Uma imagem que deu a volta ao mundo relata a história de Mahmud, um bebê de dois meses resgatado após 12 horas de trabalho sob os escombros de um edifício bombardeado em Aleppo em julho de 2014. Khaled, o resgatista daquele bebê, morreu há dois meses durante um bombardeio, informou o grupo. Tinha 31 anos, esposa e dois filhos e trabalhava como pintor e decorador. Foi a vítima 142 da organização.
CORAGEM EXCEPCIONAL
Outro vídeo mostra um voluntário desta organização que começa a chorar ao pegar nos braços uma bebê de quatro meses que acaba de ser resgatada após um bombardeio. "Trabalhamos duas horas para retirá-la dos escombros e graças a Deus está viva", relata o resgatista.
O grupo nasceu em 2013 em plena guerra, que até o dia de hoje deixou mais de 300 mil mortos e provocou o exílio de milhões de cidadãos sírios. Muitas celebridades manifestaram seu apoio a estes resgatistas voluntários, que também foram tema de um documentário transmitido pelo Netflix.
No fim de setembro, os Capacetes Brancos receberam o prêmio sueco Right Livelihood, para alguns um Nobel alternativo, em reconhecimento a "sua coragem excepcional, sua compaixão e seu compromisso humanitário".
O grupo, que conta com 78 mulheres, é financiado com donativos de particulares, mas também de países, entre eles Grã-Bretanha, Holanda, Dinamarca, Alemanha, Japão e Estados Unidos. Com os fundos compram seus equipamentos, entre eles seus famosos capacetes brancos, que custam cerca US$ 150 cada um. Alguns de seus membros puderam receber treinamento de busca e resgate no exterior e, ao retornar, transmitiram as técnicas aprendidas aos demais voluntários.

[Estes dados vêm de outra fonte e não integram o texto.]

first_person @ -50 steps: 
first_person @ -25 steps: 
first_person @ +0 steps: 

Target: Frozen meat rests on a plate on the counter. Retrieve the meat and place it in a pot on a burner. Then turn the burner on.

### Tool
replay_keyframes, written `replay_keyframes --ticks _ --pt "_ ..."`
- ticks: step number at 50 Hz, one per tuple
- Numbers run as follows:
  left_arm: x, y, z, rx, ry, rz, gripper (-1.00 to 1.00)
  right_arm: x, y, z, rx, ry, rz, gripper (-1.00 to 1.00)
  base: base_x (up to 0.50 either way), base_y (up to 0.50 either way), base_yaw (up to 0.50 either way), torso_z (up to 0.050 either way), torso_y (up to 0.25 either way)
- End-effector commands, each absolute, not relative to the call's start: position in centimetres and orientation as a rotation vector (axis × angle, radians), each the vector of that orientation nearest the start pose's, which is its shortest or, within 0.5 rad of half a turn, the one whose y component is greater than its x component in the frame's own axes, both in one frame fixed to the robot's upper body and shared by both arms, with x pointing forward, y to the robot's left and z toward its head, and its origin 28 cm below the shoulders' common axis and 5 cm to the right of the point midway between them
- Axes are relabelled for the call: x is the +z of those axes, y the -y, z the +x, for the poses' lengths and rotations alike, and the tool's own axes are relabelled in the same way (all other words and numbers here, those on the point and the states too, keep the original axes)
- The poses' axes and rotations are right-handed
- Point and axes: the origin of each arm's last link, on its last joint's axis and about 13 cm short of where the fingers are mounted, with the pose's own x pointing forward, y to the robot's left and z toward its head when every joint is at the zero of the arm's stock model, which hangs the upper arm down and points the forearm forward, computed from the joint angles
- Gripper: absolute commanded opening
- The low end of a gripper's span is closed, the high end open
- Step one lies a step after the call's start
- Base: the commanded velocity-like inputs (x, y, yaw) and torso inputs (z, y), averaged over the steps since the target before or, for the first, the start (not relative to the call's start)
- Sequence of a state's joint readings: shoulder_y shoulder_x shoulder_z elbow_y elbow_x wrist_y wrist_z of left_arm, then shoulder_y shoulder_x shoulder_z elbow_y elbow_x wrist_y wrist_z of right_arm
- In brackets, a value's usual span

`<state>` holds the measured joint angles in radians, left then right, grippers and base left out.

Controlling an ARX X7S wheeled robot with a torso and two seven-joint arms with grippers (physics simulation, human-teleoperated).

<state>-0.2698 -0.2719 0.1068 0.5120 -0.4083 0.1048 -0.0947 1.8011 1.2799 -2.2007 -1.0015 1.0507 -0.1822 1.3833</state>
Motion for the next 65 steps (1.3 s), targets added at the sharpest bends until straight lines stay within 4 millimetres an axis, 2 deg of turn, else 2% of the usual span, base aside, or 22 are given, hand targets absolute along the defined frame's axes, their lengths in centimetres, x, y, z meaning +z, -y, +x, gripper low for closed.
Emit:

Atualmente a organização tem 120 centros nas oito províncias sírias controladas pelos rebeldes.
"Somos independentes, neutros e imparciais. Não estamos filiados a nenhum partido político ou facção armada", declarou no mês passado à AFP Raed Saleh. "Nossa meta é salvar pessoas, independentemente de qual seja sua inclinação política ou religiosa", acrescentou o responsável.
Seu lema, extraído do Alcorão, é: "Aquele que salva um único homem salvou a Humanidade inteira".
CRÍTICAS
O grupo também é alvo de algumas críticas, em especial entre os partidários do governo do presidente Bashar al-Assad, que os acusam de ser fantoches dos doadores internacionais, sobretudo dos países que apoiam a rebelião contra Damasco.
Outros sustentam que entre os capacetes brancos há extremistas, baseando-se em fotos de supostos capacetes brancos com armas. Mas as críticas são mínimas diante da onda de apoio recebido por estes voluntários, que reivindicam que seu único objetivo é salvar vidas.